Rhode Island Representative John G. Edwards (D-Portsmouth) has introduced HB 7509. It would expand the petitioning period for a petition to qualify a new party. It says such a petition may begin to circulate for a future election, on the day after the prior election. In other words, if this bill is enacted, a petition to create a party for the 2020 election could start to circulate on November 7, 2018.

Current law says the petition can’t circulate until January 1 of the election year it is intended for, but that law was declared unconstitutional several years ago in a case won by the Moderate Party.

Utah Bill, Giving Parties Right to Confine Primary Ballot Only to Candidates with Support at a Party Meeting, Loses

On February 8, the Utah House defeated HB 68 by 34-37. It would have given parties the right to exclude anyone from running in their primaries who did not show substantial support at a party meeting. In other words, it would have let parties block candidates from getting on that party’s primary ballot by petition.

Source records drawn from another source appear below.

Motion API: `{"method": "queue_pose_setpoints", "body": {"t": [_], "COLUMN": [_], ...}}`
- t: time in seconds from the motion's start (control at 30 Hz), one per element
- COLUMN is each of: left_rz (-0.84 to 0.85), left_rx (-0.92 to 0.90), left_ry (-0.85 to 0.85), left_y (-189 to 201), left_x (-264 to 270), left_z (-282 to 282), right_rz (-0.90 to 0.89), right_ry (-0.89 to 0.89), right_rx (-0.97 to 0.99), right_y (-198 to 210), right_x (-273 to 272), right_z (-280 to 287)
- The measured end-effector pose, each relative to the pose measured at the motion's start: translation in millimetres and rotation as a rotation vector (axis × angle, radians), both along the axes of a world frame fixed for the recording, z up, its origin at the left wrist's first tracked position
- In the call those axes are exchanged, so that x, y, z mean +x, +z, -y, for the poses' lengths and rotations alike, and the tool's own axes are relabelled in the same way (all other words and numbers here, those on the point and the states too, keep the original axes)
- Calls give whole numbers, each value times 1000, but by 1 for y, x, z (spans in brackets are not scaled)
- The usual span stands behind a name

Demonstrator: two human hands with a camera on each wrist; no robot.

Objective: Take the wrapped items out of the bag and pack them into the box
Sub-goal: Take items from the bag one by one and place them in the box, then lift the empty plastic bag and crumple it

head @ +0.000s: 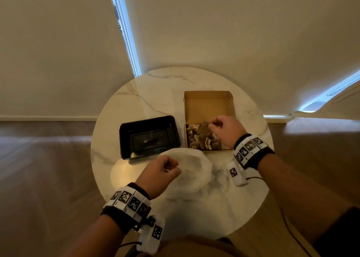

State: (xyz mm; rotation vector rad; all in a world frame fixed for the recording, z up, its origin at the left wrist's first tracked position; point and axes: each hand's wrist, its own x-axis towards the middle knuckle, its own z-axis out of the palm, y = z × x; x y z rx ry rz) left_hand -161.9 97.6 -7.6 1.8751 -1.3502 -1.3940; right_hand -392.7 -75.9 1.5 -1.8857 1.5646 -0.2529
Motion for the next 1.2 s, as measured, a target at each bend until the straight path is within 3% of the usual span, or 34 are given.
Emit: {"method": "queue_pose_setpoints", "body": {"t": [0.23,0.37,0.53,0.7,0.83,0.93,1.07,1.2], "left_rz": [52,57,81,169,348,347,238,245], "left_rx": [32,41,44,63,97,191,341,313], "left_ry": [94,113,117,128,228,250,238,144], "left_y": [-15,-15,-18,-23,-23,-31,-46,-48], "left_x": [13,15,16,18,24,30,32,32], "left_z": [-26,-32,-38,-36,-28,-27,-23,-14], "right_rz": [-506,-642,-724,-667,-481,-263,-189,-163], "right_ry": [290,384,355,257,159,122,119,70], "right_rx": [60,81,14,-22,-91,-104,156,305], "right_y": [-42,-62,-78,-70,-47,-30,-33,-46], "right_x": [7,11,12,7,-4,-4,6,17], "right_z": [55,56,51,37,11,-37,-102,-127]}}
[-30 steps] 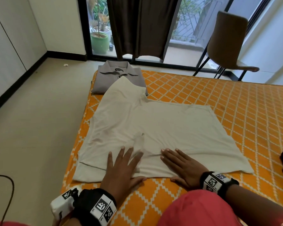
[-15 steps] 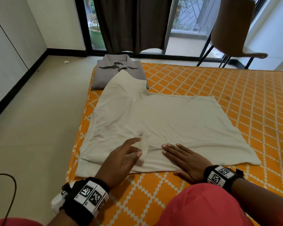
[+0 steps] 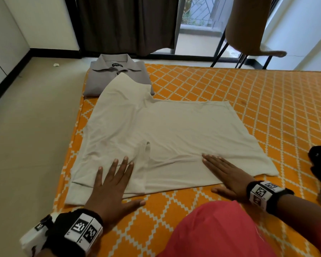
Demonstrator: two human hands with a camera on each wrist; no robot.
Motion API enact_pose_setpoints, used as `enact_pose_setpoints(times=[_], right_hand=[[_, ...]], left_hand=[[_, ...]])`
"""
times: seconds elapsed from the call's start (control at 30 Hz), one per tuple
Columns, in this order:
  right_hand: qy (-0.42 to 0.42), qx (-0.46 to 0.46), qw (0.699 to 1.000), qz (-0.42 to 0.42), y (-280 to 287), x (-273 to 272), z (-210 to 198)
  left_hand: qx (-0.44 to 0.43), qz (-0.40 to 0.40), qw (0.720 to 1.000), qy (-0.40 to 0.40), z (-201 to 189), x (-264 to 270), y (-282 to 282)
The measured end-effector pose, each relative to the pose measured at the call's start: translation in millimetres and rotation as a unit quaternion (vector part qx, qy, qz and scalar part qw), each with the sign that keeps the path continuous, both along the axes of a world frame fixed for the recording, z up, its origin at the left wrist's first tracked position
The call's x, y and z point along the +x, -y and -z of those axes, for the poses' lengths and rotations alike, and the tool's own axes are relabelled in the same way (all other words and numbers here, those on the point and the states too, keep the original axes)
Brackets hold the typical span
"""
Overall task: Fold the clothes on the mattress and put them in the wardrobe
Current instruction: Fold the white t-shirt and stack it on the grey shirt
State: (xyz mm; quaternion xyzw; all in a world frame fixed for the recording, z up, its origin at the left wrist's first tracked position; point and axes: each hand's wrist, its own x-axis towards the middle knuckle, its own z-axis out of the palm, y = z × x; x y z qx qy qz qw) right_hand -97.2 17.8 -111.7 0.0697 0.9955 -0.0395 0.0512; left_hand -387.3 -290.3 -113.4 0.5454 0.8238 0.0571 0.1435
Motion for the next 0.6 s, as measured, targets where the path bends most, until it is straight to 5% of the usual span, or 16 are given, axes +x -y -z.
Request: enact_pose_setpoints(times=[0.23, 0.6], right_hand=[[-0.020, 0.010, 0.996, 0.086, -34, 46, 4], [-0.039, 0.089, 0.965, 0.244, -43, 66, 10]], left_hand=[[-0.046, 0.068, 0.996, 0.032, -12, -19, 11], [-0.011, -0.036, 0.999, 0.038, -11, -42, 34]])
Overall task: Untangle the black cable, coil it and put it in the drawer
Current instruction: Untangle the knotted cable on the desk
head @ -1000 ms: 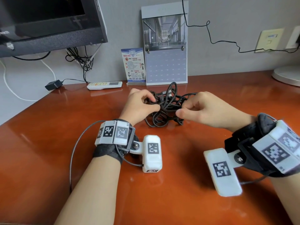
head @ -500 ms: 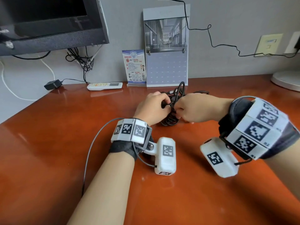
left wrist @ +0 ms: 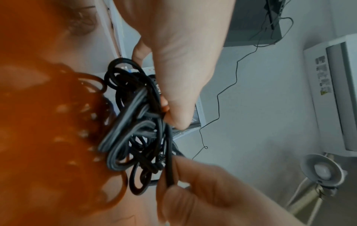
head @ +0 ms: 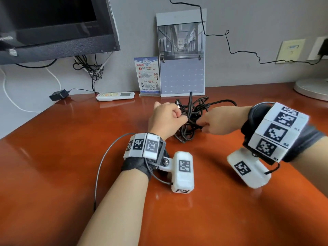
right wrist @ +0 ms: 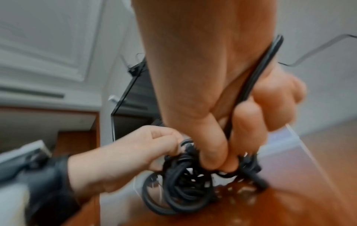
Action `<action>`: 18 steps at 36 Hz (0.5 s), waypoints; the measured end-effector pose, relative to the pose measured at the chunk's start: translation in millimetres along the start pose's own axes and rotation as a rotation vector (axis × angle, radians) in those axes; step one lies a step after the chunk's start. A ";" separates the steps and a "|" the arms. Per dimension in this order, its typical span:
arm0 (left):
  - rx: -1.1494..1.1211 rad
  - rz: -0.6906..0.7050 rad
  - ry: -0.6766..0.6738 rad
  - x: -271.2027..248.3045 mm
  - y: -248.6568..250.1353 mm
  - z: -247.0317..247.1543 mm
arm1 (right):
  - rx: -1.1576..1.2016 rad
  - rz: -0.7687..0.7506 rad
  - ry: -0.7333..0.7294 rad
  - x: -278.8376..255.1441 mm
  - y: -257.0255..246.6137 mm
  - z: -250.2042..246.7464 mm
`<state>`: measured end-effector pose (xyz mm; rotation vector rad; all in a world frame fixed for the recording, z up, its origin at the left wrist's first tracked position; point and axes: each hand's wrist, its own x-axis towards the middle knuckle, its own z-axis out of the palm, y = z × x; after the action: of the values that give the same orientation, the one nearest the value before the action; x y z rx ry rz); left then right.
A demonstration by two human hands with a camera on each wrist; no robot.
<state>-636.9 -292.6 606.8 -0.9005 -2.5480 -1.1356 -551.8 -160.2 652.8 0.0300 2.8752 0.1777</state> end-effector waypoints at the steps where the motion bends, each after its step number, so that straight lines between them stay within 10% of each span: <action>1: -0.008 0.004 0.006 0.9 -0.7 -0.2 | -0.028 -0.004 -0.007 -1.1 0.5 -0.4; 11: -0.054 -0.091 0.133 13.6 -26.1 -6.9 | -0.547 -0.133 -0.079 -28.7 -22.5 0.4; 18: -0.060 -0.059 0.028 11.0 -37.0 -7.5 | 0.147 -0.144 0.207 -25.8 -6.7 -9.0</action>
<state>-668.6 -312.2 594.2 -0.8222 -2.5459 -1.2384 -529.2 -168.8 667.2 -0.1775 3.0756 -0.0623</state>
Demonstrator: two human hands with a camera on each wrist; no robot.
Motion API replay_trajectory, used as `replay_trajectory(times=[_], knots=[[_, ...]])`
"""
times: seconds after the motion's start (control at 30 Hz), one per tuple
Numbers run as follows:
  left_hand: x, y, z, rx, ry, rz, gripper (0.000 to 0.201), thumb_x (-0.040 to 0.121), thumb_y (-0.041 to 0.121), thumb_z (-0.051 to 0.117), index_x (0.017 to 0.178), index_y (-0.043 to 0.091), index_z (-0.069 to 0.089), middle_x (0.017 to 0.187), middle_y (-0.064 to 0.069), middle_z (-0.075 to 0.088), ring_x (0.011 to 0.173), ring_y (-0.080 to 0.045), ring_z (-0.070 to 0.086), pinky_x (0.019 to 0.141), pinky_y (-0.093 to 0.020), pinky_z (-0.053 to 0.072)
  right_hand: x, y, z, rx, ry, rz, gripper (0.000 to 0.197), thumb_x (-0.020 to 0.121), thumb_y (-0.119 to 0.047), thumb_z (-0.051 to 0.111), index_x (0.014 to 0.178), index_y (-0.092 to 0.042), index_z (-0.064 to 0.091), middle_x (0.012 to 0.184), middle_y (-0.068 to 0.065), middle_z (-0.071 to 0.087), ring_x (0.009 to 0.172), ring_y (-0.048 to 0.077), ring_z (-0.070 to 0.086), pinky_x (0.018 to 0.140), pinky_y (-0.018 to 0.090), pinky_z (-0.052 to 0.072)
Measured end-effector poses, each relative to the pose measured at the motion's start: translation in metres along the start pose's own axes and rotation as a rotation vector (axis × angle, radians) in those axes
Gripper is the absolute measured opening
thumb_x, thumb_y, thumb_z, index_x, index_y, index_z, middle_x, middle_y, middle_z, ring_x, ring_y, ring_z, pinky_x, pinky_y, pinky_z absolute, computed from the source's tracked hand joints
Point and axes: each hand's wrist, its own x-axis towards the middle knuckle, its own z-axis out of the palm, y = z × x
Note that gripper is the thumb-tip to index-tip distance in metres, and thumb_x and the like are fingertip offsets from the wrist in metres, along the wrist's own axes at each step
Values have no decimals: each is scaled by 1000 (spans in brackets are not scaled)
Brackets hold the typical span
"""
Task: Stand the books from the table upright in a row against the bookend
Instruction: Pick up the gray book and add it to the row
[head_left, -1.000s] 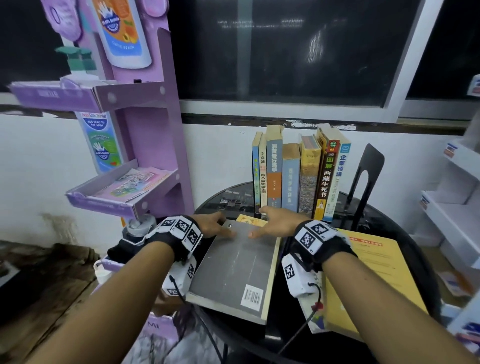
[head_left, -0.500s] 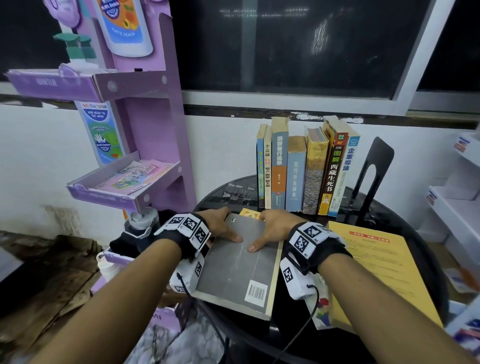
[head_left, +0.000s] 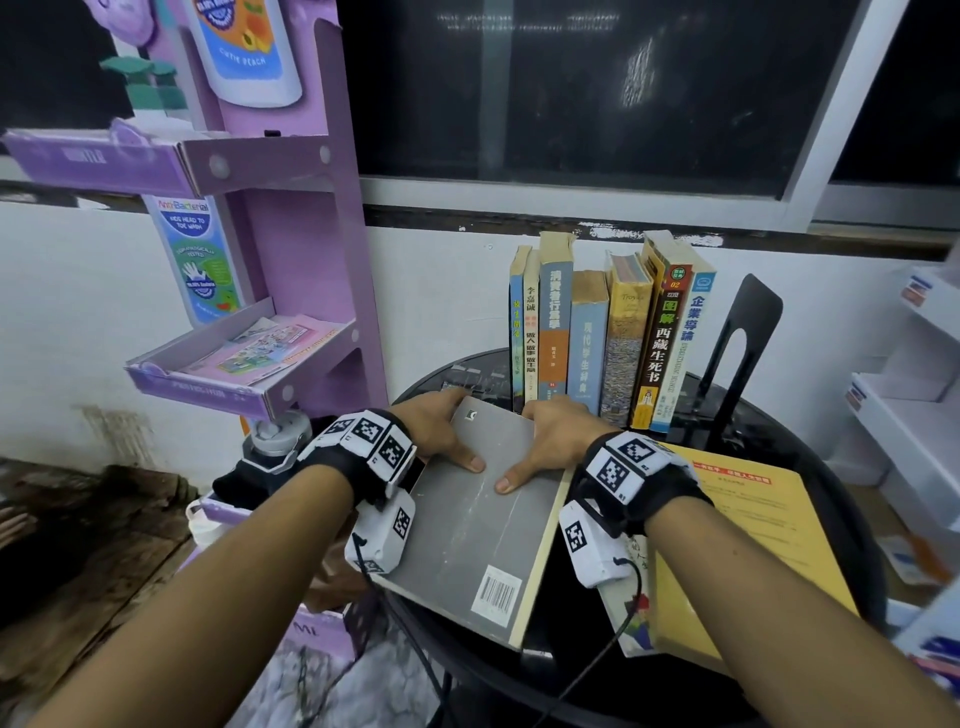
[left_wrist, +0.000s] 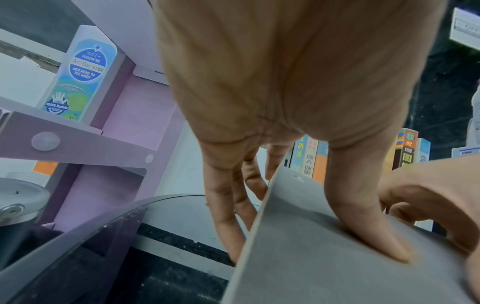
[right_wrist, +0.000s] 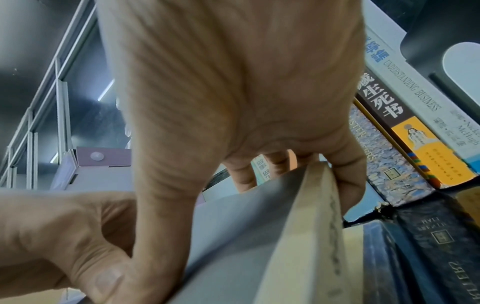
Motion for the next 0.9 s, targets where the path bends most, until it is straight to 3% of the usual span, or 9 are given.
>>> replay_trajectory(times=[0.1,0.2,0.27,0.37,0.43,0.6,0.77,0.83,0.9], knots=[[-2,1,-2,-43,13,32,93,58,26,91,136,19,40,125,-3,60,113,-21,59,95,-42,51,-8,2,-5,63,-18,-18,87,38,-64,88,106,-29,47,115,-1,54,107,20,51,90,36,47],[-5,4,-3,-120,14,73,99,57,23,91,140,18,37,126,-3,58,115,-22,58,97,-43,50,-12,6,-11,125,-34,-50,74,55,-48,90,109,-24,45,105,-6,53,99,15,51,78,29,42],[-8,8,-6,-143,27,105,100,55,24,91,139,18,36,126,-3,57,115,-21,57,98,-42,50,-15,6,-17,126,-15,-77,77,55,-47,90,112,-22,47,108,-6,54,102,16,52,82,30,44],[-12,16,-11,-232,62,156,83,69,9,84,136,18,36,118,-3,58,108,-18,59,88,-30,53,-17,3,-29,126,16,-108,84,51,-48,92,121,-23,52,119,-4,60,112,18,55,95,35,47],[-16,22,-14,-352,106,186,74,76,8,78,134,23,37,112,-2,60,99,-17,61,78,-25,53,-19,1,-38,142,57,-131,82,54,-45,92,123,-25,53,122,-4,61,110,18,55,96,36,47],[-15,32,-14,-756,246,202,50,81,9,73,124,19,50,104,-13,67,92,-32,67,85,-48,55,-26,1,-57,167,169,-145,79,65,-43,87,129,-18,47,127,1,56,113,23,54,91,33,46],[-14,39,-14,-882,274,289,29,83,4,69,106,14,57,96,-12,69,82,-32,66,80,-44,56,-37,3,-70,217,264,-165,48,77,-40,79,108,-20,49,100,-5,55,88,15,54,71,29,44],[-15,39,-15,-923,263,332,29,81,2,69,104,15,57,95,-13,70,80,-32,67,79,-45,56,-42,6,-76,290,311,-195,43,78,-37,79,107,-19,53,93,-8,56,84,13,57,70,29,48],[-15,40,-17,-973,244,384,34,76,2,72,104,15,57,97,-16,70,81,-33,68,79,-48,56,-47,11,-80,361,337,-238,39,78,-36,79,107,-21,57,98,-5,61,88,15,62,75,31,53]])
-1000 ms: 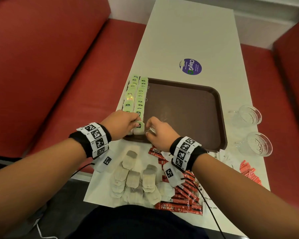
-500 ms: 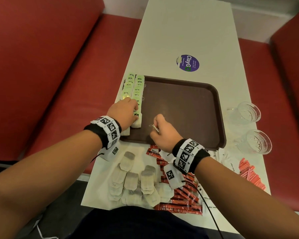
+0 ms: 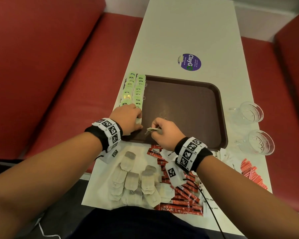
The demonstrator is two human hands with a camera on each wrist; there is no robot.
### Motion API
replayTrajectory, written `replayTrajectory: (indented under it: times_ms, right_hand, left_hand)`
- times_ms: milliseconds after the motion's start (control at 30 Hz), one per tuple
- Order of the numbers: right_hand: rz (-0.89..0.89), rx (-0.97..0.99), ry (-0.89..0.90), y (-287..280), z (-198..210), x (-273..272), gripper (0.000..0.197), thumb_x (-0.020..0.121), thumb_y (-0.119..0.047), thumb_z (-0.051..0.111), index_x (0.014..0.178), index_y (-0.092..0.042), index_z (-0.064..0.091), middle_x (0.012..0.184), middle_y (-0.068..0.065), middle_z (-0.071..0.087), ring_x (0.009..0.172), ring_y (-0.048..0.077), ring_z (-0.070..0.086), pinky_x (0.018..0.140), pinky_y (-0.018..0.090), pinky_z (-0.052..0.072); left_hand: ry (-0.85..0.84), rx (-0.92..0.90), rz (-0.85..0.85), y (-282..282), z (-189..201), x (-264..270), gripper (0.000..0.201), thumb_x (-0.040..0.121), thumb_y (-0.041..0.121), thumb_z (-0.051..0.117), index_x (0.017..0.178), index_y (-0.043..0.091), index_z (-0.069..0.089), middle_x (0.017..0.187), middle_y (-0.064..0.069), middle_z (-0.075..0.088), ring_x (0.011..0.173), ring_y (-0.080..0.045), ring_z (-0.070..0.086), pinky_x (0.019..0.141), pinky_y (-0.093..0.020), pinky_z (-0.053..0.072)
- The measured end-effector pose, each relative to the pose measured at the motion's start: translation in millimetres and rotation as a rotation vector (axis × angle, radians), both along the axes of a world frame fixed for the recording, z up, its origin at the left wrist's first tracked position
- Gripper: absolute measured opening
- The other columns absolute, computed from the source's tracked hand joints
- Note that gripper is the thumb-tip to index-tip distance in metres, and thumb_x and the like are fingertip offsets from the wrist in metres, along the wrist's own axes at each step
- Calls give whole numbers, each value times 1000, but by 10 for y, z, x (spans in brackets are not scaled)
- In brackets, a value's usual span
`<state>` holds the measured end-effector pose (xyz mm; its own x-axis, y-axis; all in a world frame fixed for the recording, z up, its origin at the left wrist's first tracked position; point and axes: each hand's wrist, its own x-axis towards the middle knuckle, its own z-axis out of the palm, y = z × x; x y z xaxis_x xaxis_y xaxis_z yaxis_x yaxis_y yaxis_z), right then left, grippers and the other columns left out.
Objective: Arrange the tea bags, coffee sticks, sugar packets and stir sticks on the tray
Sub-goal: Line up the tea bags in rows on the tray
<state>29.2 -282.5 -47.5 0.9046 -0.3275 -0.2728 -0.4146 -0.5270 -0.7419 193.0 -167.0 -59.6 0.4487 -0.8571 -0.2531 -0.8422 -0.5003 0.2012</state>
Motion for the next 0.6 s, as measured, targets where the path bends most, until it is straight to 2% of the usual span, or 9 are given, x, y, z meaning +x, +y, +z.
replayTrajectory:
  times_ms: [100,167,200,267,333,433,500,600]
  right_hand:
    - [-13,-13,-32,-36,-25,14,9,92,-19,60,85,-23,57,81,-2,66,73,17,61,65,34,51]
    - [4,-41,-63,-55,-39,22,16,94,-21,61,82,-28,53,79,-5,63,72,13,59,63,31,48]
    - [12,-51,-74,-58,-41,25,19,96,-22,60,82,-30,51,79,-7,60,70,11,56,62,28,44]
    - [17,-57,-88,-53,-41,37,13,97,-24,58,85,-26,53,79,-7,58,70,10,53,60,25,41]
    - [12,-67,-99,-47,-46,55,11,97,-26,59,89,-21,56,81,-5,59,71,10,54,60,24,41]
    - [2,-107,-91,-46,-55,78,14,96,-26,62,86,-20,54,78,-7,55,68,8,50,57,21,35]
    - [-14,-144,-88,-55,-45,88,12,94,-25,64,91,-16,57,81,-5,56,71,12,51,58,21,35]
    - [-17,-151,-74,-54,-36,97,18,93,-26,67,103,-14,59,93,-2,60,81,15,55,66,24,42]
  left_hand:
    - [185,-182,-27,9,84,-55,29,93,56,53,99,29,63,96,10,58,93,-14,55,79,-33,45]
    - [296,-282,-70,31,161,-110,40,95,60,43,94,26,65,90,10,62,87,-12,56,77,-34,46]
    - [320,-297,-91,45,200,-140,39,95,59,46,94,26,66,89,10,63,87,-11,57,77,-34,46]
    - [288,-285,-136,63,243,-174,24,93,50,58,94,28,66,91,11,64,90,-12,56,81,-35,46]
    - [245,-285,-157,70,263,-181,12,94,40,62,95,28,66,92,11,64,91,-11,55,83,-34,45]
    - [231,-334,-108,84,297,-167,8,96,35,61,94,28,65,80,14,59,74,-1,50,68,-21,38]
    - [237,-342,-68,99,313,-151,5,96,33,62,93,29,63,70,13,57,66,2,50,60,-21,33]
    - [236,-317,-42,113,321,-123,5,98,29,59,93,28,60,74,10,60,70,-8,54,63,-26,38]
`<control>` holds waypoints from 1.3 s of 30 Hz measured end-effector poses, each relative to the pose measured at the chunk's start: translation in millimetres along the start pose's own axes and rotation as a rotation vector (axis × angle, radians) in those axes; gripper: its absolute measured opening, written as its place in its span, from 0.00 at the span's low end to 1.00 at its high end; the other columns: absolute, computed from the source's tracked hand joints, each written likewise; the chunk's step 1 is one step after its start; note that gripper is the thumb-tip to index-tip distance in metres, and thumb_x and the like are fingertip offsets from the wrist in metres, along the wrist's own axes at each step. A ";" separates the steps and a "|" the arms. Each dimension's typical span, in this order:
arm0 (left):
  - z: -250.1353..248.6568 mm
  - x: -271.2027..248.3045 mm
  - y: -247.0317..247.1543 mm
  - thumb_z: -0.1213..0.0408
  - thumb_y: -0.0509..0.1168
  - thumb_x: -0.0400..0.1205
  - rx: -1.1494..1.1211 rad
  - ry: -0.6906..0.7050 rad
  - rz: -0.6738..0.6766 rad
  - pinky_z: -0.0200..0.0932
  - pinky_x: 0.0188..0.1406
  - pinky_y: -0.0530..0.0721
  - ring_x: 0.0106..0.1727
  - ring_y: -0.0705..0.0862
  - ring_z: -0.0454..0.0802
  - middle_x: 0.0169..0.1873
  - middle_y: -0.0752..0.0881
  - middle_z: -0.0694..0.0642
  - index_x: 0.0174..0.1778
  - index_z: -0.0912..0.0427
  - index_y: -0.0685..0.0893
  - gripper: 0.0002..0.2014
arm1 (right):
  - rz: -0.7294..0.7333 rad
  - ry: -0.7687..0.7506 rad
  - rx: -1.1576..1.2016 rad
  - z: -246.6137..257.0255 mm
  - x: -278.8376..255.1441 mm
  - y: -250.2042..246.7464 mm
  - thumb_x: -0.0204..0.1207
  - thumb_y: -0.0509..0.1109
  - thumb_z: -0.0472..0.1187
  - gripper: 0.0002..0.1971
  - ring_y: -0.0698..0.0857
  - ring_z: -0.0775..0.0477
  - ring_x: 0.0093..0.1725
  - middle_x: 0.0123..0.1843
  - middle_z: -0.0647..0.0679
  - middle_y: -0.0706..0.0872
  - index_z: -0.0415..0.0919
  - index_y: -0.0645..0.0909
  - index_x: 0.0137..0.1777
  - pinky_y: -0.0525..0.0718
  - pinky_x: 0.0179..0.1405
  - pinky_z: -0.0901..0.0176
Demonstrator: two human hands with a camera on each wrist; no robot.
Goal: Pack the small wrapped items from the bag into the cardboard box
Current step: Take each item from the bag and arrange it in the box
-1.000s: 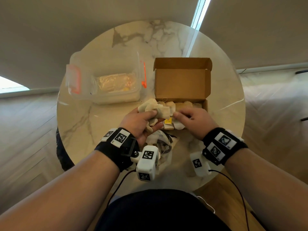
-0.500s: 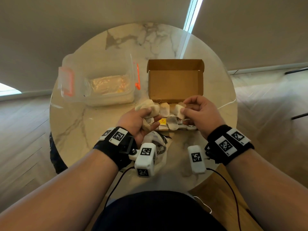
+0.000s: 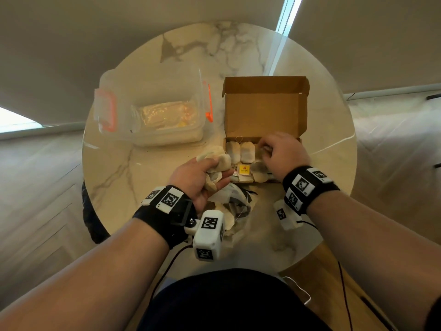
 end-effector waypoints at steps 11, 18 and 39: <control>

For the First Time, a California General News Source Runs Article about How Independent Candidates are Hurt by Law on Ballot Labels

The Daily Republic, daily newspaper for Fairfield, California, has this excellent story about Steve Poizner’s run for California Insurance Commissioner as an independent candidate this year. This is the first general circulation newspaper article to discuss how independent candidates are injured by the California law that won’t permit independent candidates for Congress or state office to use the ballot label “independent.” Instead, as the story says, they must be on the ballot as “Party Preference: None.”

The story quotes Dan Schnur, who ran as an independent for Secretary of State of California in 2014, saying that major party legislators are never going to change the law to permit the label “independent.” Schnur is also quoted as saying “It takes an unusually well-informed voter to even know what NPP means.” The reporter himself refers to NPP as a “deadly ballot designation.”

Eight Maine Candidates File Lawsuit to Require State to Use Ranked Choice Voting in June 2018 Primary

On February 16, eight candidates for federal and state office in Maine filed a lawsuit in state court, seeking a court order that the state use ranked choice voting in the June 2018 primary. The lawsuit should not be necessary, because the law in Maine requires ranked choice voting. The case is Committee for Ranked Choice Voting v Dunlap, Kennebec County Superior Court, cv18-24.